Ambassador of Colombia to France
- In office 13 July 2023 – 7 August 2026
- President: Gustavo Petro
- Preceded by: Mauricio Vargas

Minister of the Interior
- In office 7 August 2022 – 26 April 2023
- President: Gustavo Petro
- Preceded by: Daniel Palacios
- Succeeded by: Luis Fernando Velasco

General Secretary of the Presidency
- In office 28 March 2017 – 7 August 2018
- President: Juan Manuel Santos
- Preceded by: Luis Guillermo Vélez
- Succeeded by: Jorge Mario Eastman

Director of SENA
- In office 20 August 2014 – 27 March 2017
- President: Juan Manuel Santos
- Preceded by: Gina Parody
- Succeeded by: María Andrea Nieto

Member of the Chamber of Representatives
- In office 20 July 2010 – 20 July 2014
- Constituency: Capital District

Councillor of Bogotá
- In office 1 January 1998 – 1 January 2006

Personal details
- Born: Hernando Alfonso Prada Gil 6 October 1963 (age 62) Bogotá, D.C., Colombia
- Party: Colombia Renaciente (2019-present)
- Other political affiliations: Party of the U (2014-2019) Green Party (2010-2014) Liberal (1998-2010) New Liberalism (1988-1989)
- Education: Free University of Colombia (BL)

= Alfonso Prada =

Colombian politician

Hernando Alfonso Prada Gil (born 6 October 1963) is a Colombian lawyer, professor, and politician who served as Minister of the Interior from 2022 to 2023 during the Petro administration. He previously served as Secretary General of the Presidency from 2017 to 2018 and as Director of SENA from 2014 to 2017 during the Santos administration.
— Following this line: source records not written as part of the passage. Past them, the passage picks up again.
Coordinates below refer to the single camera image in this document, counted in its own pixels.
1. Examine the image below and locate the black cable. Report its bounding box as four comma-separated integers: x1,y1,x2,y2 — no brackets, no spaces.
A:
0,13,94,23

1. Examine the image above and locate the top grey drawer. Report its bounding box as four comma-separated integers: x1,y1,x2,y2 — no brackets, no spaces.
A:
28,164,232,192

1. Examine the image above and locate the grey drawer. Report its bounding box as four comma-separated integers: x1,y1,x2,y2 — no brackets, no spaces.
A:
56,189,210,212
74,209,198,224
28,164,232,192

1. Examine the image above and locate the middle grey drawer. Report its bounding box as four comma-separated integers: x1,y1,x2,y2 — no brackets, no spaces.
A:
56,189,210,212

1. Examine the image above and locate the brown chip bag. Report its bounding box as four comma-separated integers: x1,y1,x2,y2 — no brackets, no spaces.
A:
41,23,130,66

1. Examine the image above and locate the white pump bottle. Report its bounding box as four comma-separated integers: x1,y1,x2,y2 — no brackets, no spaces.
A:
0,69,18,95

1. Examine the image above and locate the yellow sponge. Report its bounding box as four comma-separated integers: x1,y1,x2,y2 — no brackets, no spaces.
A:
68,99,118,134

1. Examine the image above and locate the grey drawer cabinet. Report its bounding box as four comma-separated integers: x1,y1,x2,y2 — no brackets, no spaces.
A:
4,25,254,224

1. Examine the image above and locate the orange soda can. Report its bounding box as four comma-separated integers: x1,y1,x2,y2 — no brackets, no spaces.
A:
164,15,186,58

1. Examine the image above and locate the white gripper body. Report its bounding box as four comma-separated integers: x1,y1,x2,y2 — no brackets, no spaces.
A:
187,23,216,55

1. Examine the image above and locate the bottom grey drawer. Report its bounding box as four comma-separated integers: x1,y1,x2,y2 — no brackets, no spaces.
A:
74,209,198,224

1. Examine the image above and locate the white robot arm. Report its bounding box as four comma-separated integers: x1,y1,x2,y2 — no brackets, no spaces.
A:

He has served as Luis Carlos Galán's private secretary during his presidential campaign for the New Liberalism movement. Years later, he served as Councilor of Bogotá for three terms since 1998 with the endorsement of the Liberal Party where his colleagues named him the best Councilor of Bogotá on three occasions based on the evaluation carried out by the Bogotá Chamber of Commerce, the newspaper El Tiempo and the Crown Foundation.

In the 2010 legislative elections, he won a seat, which led him to the Chamber of Representatives for the Capital District, with the political endorsement of the Green Party.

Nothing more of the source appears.